IAG: Input-aware Backdoor Attack on VLM-based Visual Grounding

arXiv — cs.CLTuesday, November 25, 2025 at 5:00:00 AM
  • A recent study introduced IAG, a novel multi-target backdoor attack on vision-language models (VLMs) used for visual grounding, revealing significant vulnerabilities in these systems. This attack employs dynamic, input-aware triggers that are text-guided and can adapt to various target object descriptions, posing a serious security risk to VLM applications.
  • The implications of this research are critical as it highlights the need for enhanced security measures in VLM-based systems, which are increasingly utilized in various applications, including image recognition and natural language processing.
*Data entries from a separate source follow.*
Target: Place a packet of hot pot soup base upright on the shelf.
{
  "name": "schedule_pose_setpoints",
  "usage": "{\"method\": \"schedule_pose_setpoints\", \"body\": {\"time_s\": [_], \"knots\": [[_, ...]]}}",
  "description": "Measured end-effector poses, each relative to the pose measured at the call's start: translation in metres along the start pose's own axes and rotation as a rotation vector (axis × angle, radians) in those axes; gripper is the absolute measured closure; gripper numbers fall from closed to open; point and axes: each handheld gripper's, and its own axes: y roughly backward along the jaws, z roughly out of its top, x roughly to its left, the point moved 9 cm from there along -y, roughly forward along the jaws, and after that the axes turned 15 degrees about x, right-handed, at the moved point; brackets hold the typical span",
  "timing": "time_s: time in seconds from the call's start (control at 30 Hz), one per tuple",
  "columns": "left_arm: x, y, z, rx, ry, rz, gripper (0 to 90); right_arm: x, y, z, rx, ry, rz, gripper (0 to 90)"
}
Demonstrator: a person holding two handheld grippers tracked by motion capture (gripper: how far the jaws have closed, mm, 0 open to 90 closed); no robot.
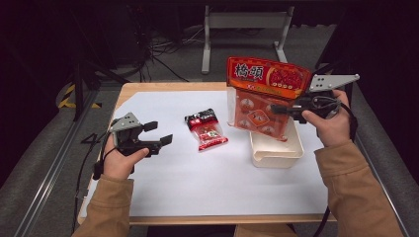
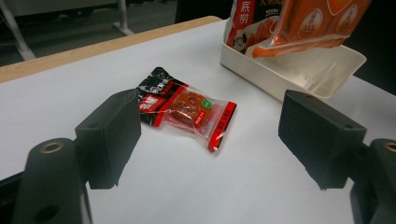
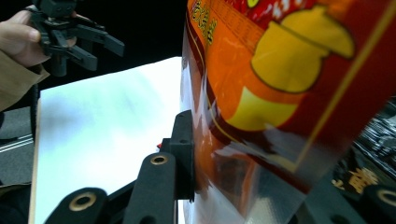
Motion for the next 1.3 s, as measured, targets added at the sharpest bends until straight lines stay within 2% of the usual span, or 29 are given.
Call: {"method": "schedule_pose_setpoints", "body": {"time_s": [0.57, 0.73, 0.87, 0.97, 1.03, 1.3], "knots": [[-0.002, -0.002, 0.0, 0.006, 0.002, -0.008, 21.4, -0.016, 0.005, -0.014, -0.021, -0.031, -0.047, 70.4], [-0.002, -0.003, -0.001, 0.008, -0.002, -0.007, 20.7, -0.023, 0.003, -0.022, -0.027, -0.051, -0.059, 70.4], [-0.002, -0.004, -0.001, 0.011, -0.002, -0.006, 20.1, -0.028, 0.0, -0.029, -0.038, -0.067, -0.089, 70.4], [-0.002, -0.005, -0.001, 0.013, -0.003, -0.008, 20.0, -0.031, -0.001, -0.034, -0.045, -0.077, -0.09, 70.3], [-0.001, -0.005, -0.001, 0.016, -0.013, -0.003, 19.9, -0.032, -0.002, -0.038, -0.045, -0.083, -0.091, 70.3], [-0.003, -0.006, -0.002, 0.02, -0.007, -0.01, 19.8, -0.038, 0.0, -0.049, -0.04, -0.101, -0.123, 70.4]]}}
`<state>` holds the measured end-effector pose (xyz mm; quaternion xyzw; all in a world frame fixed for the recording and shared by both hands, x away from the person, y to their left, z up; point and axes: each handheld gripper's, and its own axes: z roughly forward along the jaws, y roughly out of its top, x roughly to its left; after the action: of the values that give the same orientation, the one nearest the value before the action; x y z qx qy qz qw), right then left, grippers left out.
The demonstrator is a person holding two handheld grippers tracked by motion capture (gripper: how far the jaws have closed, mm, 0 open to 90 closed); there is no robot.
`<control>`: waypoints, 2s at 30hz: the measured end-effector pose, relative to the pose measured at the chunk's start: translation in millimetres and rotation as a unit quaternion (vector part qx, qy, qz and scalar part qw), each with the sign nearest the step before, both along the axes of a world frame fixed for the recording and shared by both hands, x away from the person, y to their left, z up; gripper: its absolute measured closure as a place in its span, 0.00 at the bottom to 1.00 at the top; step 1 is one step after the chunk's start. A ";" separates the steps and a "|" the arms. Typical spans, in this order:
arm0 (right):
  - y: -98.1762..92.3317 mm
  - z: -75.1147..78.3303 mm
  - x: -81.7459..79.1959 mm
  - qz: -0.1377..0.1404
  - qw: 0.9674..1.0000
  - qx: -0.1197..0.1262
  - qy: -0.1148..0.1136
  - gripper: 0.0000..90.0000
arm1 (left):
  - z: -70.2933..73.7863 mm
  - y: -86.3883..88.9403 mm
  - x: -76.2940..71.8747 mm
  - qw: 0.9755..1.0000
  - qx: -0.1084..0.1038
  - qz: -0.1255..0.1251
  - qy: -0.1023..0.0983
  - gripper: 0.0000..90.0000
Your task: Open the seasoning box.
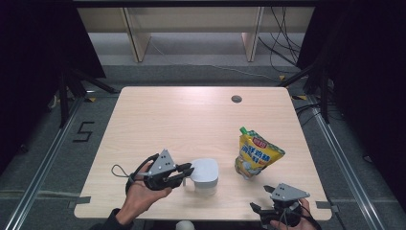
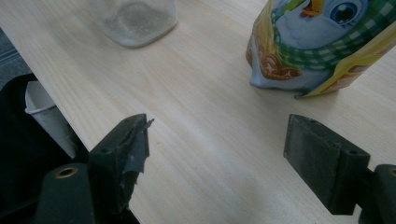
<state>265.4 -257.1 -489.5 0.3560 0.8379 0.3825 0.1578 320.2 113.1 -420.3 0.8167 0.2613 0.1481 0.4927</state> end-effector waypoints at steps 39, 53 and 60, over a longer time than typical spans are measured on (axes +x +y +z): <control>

The findings suggest that existing models may be susceptible to sophisticated attacks, necessitating immediate attention from developers and researchers.
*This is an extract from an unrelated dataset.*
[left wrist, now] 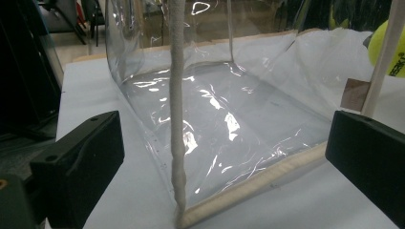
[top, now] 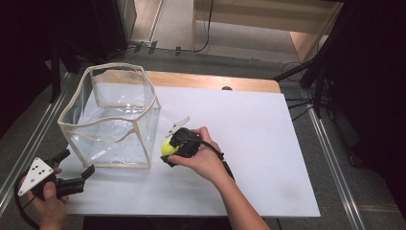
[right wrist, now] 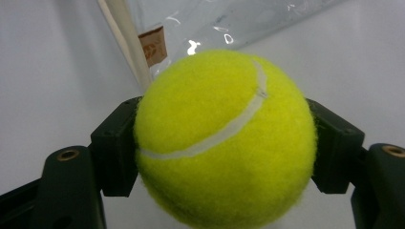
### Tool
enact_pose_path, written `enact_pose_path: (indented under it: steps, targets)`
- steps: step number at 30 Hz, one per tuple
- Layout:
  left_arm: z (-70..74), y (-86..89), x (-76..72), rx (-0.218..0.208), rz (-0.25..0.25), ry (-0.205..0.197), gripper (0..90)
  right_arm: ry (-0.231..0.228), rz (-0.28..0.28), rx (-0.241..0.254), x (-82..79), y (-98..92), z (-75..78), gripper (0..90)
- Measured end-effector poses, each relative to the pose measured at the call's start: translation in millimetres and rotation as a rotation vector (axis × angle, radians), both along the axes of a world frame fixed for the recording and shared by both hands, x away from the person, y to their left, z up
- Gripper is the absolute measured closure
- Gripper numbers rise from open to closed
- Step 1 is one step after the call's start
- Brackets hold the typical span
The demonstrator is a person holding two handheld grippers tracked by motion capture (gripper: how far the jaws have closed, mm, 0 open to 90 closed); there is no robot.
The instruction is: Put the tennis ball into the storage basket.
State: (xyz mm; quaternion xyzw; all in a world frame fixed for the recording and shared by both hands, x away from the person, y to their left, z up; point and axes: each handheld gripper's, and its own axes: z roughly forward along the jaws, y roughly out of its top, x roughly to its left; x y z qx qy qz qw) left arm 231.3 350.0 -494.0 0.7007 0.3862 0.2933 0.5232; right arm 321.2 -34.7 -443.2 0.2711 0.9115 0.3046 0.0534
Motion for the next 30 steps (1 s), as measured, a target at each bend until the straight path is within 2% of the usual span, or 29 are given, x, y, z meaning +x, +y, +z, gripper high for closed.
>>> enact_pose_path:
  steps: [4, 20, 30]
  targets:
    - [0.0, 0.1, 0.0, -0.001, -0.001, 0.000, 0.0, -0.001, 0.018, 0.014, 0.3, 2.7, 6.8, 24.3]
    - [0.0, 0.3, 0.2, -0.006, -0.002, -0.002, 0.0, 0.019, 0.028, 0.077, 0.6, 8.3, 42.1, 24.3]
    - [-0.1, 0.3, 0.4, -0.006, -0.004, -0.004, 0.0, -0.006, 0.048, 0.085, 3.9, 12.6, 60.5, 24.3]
  • This development underscores a growing concern regarding the security of AI systems, particularly as advancements in multimodal models continue to evolve. The juxtaposition of innovative techniques like IAG with emerging frameworks aimed at enhancing spatial reasoning and scene understanding in VLMs reflects a broader trend in the AI community, where the balance between performance and security remains a pivotal challenge.
— via World Pulse Now AI Editorial System

Was this article worth reading? Share it

Recommended apps based on your readingExplore all apps
Continue Readings
TRANSPORTER: Transferring Visual Semantics from VLM Manifolds
PositiveArtificial Intelligence
The paper introduces TRANSPORTER, a model-independent approach designed to enhance video generation by transferring visual semantics from Vision Language Models (VLMs). This method addresses the challenge of understanding how VLMs derive their predictions, particularly in complex scenes with various objects and actions. TRANSPORTER generates videos that reflect changes in captions across diverse attributes and contexts.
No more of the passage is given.